Practical Ways PCAs and Consultants Are Using Drone Imagery and Predictive Tools to Prioritize Scouting and Refine Recommendations
Pest scouting has always been limited by time and the size of the operations we manage. I have blocks spread across different properties, each at its own stage and with its own history. Traditional scouting and trap checks provide solid information, but they offer only snapshots. Between visits, pest pressure can build in one area while remaining low in another. It leaves us asking where our time will matter most.
Several tools are already adding new layers to this work. Automated traps from systems like Semios and TrapView capture daily images and counts from pheromone traps. Mobile apps such as Agrio allow scouts to upload photos for quick identification and create georeferenced records. Drone platforms, including Taranis, use high-resolution multispectral imagery to map canopy vigor and stress through indices such as NDVI and NDRE. Predictive models combine trap data, weather and historical patterns to estimate when pest activity may increase.
Building a More Complete Picture
These tools collect a range of information. Trap systems track counts, capture timing and species trends. Mobile apps record photos, locations and scouting notes. Drone imagery reveals spatial patterns of stress, differences in canopy vigor and changes over time. Predictive models combine current observations with temperature, humidity and historical pest pressure to generate forecasts or risk scores. Together, these tools create a more continuous picture than weekly scouting alone.

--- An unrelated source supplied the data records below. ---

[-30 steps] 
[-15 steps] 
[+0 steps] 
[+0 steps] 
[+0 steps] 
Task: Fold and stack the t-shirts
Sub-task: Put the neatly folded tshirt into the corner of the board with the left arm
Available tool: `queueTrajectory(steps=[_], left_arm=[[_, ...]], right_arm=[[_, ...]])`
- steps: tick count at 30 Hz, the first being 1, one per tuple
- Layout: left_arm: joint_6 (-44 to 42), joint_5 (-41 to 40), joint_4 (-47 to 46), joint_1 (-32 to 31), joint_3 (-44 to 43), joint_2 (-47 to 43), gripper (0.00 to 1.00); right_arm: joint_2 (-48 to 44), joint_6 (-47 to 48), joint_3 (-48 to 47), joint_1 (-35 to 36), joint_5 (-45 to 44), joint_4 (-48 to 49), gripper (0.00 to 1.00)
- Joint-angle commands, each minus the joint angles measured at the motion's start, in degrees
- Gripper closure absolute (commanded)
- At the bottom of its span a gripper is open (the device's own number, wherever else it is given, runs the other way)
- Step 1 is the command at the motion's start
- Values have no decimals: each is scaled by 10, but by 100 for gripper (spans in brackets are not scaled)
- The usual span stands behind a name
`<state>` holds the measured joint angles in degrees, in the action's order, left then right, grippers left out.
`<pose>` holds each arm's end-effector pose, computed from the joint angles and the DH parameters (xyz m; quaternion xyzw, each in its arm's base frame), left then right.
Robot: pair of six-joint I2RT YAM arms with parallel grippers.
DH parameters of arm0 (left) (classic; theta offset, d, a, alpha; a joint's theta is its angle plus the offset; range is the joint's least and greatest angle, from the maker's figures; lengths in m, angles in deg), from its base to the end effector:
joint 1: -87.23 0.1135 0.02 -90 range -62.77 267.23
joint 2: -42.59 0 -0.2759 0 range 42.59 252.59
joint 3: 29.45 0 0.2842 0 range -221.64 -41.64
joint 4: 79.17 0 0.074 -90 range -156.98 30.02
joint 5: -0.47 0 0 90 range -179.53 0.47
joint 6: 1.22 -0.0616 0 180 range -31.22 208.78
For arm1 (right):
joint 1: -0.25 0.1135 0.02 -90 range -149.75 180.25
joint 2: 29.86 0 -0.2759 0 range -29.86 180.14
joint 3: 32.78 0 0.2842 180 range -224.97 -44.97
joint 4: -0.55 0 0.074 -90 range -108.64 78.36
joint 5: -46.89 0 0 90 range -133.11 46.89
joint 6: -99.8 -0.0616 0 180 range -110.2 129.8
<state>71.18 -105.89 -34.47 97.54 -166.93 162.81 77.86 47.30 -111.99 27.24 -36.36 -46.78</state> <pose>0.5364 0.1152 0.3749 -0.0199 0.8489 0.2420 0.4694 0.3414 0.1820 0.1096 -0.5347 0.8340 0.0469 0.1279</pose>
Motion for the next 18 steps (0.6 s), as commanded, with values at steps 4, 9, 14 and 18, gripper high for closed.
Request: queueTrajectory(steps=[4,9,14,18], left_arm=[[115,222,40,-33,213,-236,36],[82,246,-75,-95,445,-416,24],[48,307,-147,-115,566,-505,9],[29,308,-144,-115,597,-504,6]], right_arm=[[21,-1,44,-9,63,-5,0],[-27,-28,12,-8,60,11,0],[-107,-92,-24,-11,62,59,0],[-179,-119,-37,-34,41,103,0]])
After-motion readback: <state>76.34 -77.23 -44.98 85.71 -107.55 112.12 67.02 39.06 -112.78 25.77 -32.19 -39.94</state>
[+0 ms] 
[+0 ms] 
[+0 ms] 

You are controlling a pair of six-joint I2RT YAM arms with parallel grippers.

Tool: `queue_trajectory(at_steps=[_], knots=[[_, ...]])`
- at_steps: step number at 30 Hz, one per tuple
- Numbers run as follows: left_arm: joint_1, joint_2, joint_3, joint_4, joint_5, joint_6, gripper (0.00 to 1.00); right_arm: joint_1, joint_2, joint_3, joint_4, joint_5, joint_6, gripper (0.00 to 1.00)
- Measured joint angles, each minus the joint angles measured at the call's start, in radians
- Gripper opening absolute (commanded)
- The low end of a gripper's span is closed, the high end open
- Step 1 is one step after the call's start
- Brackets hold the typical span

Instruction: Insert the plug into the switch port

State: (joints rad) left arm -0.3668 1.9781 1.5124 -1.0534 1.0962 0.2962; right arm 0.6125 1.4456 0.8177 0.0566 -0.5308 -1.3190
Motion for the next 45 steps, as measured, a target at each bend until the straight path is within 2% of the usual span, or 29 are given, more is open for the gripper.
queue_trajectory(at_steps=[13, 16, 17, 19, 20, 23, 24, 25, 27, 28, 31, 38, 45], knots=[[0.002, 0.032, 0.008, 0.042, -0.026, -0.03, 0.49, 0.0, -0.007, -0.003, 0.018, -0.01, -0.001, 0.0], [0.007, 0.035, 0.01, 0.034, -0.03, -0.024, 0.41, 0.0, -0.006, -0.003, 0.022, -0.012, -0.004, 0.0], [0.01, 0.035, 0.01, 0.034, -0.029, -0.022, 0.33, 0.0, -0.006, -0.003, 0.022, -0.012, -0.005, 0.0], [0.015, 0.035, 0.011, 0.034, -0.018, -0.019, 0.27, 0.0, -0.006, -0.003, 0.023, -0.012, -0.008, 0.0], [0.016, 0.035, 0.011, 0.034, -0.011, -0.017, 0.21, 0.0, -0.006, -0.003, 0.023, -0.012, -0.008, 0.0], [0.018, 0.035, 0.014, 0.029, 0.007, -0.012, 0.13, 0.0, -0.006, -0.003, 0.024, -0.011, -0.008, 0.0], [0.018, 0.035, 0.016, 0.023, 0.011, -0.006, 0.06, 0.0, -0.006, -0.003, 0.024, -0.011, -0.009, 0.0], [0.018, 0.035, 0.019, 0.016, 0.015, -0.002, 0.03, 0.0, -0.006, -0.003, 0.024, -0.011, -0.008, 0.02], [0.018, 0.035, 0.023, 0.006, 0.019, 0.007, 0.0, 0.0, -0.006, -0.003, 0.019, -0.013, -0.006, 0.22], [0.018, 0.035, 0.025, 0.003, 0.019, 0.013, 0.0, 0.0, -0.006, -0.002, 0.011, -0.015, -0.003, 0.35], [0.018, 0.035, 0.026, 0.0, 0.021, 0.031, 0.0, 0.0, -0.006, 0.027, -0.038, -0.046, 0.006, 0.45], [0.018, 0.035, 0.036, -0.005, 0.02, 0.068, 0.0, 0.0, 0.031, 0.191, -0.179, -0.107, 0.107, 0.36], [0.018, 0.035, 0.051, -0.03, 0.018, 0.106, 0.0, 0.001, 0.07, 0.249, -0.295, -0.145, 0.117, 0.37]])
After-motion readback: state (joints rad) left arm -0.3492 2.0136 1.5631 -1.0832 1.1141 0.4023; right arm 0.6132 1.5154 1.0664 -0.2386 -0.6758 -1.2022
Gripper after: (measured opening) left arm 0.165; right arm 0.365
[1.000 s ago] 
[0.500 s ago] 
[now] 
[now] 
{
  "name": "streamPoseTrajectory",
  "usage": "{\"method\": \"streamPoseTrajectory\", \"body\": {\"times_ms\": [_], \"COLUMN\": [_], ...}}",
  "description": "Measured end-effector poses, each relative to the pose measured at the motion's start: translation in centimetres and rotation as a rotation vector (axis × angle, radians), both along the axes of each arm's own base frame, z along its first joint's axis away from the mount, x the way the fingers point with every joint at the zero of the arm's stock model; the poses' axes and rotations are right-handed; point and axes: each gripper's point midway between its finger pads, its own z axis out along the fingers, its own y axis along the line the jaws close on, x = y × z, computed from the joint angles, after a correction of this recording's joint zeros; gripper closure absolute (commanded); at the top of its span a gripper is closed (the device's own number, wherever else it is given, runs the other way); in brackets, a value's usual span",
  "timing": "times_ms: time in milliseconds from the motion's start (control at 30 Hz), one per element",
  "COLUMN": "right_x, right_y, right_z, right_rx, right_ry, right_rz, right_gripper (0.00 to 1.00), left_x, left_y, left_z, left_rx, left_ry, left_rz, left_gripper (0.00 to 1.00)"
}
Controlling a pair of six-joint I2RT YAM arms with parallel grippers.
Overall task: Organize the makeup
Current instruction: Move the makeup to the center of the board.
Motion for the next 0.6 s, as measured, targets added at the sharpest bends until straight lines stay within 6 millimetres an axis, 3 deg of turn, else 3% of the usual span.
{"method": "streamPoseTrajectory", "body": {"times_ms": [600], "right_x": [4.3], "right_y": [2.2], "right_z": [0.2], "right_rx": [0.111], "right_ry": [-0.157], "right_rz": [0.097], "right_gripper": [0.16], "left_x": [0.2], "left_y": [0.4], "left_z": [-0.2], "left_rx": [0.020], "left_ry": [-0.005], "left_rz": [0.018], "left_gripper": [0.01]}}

Improving Field Priorities
Advisors are using this information to adjust how they work in the field. Drone imagery helps prioritize which blocks or sections to visit first rather than walking every block equally. Rising trap counts paired with stress identified through imagery can signal when to increase scouting intensity in a particular area. Predictive outputs help refine timing, such as aligning sampling with expected egg hatch or flight peaks. Some advisors also use the data to support more targeted treatments or evaluate the effectiveness of previous applications.
Recommendations related to timing and placement often improve the most. The additional information helps align interventions with specific pest life stages or favorable weather windows. It can also support decisions to focus on field edges or individual blocks rather than treating an entire ranch uniformly. Scouting recommendations become more precise as well, including when to verify an initial detection or inspect flagged areas for eggs or larvae.

Technology Still Requires Verification
There are clear limitations. Drone imagery identifies plant stress or damage patterns, not the pest itself. The same symptoms may result from insects, disease, water stress or nutrient deficiencies, so ground truthing remains essential. Predictive models perform best when calibrated under local conditions and may miss emerging pest issues or unusual environmental conditions. Cost, connectivity and the time required to review and interpret data are also important considerations. Not every situation justifies the additional layer of technology.
Human expertise remains essential throughout the process. Someone must still confirm what the data are showing, interpret the findings within the context of a specific block and its history, and determine the most appropriate course of action. These tools can identify changes and suggest where to focus attention, but they cannot replace the professional judgment required to evaluate treatment thresholds, resistance management concerns or operational realities.
Technology Supports Experience, It Doesn’t Replace It
What I keep coming back to is that these tools work best when they help us put experienced eyes in the right place with better information. They can show where pest pressure is increasing or where a previous treatment may not have provided uniform coverage. But the final decision still rests with the person who knows the field.
Publisher’s Take
The Big Picture: What to do Next
1. Use drone imagery to prioritize scouting
Focus field time on blocks or zones showing stress rather than scouting every acre with the same intensity.
2. Layer multiple data sources before making recommendations
Combine trap counts, drone imagery, weather data and field observations to improve confidence in pest management decisions.
3. Verify aerial observations in the field
Drone imagery can identify areas of stress, but ground truthing is essential to determine whether insects, disease, irrigation or nutrition are responsible.
4. Align scouting with pest development
Use predictive models and trap data to schedule scouting around expected egg hatch, flight peaks or other critical pest life stages.
5. Let technology improve efficiency, not replace expertise
Use aerial imagery and predictive tools to support professional judgment, while continuing to base treatment decisions on field verification and established economic thresholds.